Problem description
Check each line of the material that follows, and copy those holding the string "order".

----------

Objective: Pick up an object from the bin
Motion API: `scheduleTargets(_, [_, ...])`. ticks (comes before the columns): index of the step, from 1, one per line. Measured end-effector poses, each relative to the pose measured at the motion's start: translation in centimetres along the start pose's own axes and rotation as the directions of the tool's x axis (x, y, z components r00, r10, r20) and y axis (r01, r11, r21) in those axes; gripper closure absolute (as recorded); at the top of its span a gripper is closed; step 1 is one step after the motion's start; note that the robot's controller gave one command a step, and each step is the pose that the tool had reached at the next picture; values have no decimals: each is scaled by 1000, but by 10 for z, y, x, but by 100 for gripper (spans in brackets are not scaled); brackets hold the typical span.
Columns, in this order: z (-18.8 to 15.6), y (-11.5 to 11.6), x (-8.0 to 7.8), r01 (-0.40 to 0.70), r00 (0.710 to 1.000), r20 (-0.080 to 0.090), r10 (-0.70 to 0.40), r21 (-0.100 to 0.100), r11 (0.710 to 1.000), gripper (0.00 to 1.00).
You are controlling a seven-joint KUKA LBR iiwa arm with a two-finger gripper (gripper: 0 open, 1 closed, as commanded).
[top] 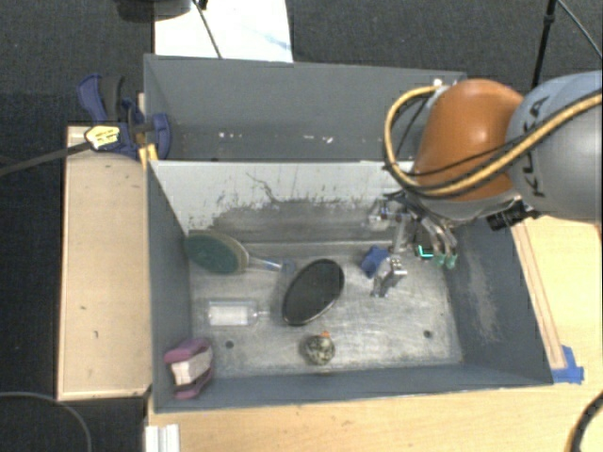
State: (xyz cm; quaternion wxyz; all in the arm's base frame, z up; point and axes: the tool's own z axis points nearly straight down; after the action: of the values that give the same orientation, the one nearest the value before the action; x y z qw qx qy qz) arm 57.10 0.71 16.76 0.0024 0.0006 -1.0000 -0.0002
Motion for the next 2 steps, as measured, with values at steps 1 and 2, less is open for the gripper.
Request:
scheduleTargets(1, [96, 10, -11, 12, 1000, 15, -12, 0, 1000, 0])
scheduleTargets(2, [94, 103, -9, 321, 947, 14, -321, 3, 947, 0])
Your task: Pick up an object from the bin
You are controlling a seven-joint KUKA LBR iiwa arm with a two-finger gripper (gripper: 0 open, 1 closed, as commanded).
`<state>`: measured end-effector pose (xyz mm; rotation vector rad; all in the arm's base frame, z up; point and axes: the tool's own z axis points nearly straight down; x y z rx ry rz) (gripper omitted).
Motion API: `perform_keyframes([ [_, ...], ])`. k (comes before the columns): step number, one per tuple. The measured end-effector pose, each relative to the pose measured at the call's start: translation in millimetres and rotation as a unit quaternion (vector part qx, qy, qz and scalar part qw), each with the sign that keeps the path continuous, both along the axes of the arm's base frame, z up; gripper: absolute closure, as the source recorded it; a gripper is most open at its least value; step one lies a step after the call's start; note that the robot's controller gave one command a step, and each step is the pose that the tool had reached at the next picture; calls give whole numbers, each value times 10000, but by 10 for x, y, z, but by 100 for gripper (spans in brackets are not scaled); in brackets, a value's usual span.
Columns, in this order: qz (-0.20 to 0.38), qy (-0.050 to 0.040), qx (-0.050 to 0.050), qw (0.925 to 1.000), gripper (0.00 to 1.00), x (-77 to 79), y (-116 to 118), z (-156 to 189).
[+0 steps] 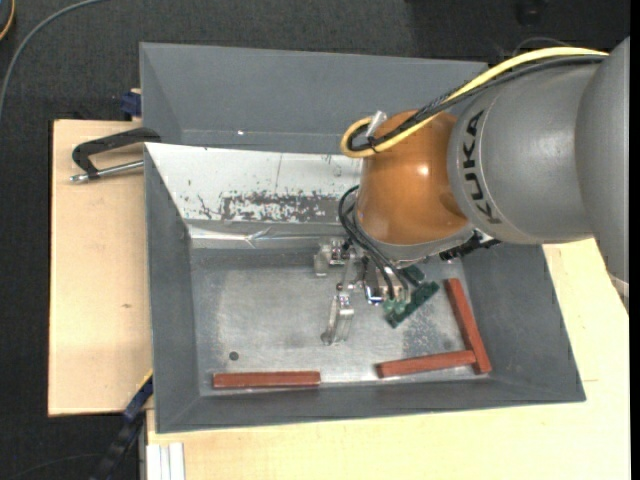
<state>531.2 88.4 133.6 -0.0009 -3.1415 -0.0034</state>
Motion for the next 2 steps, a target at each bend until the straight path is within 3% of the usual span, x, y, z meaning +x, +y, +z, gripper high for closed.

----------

Answer to this problem
Columns, in this order: z (-18.8 to 15.6), y (-11.5 to 11.6), x (-8.0 to 7.8), r01 (-0.40 to 0.70), r00 (0.710 to 1.000), r20 (-0.080 to 0.090), r10 (-0.70 to 0.40), r21 (-0.100 to 0.100), r11 (0.710 to 1.000), gripper (0.00 to 1.00).
Columns, in this order: qz (-0.20 to 0.38), qy (-0.050 to 0.040), qx (-0.050 to 0.050), qw (0.925 to 1.000), gripper (0.00 to 1.00), x (-77 to 79), y (-116 to 118), z (-156 to 189).

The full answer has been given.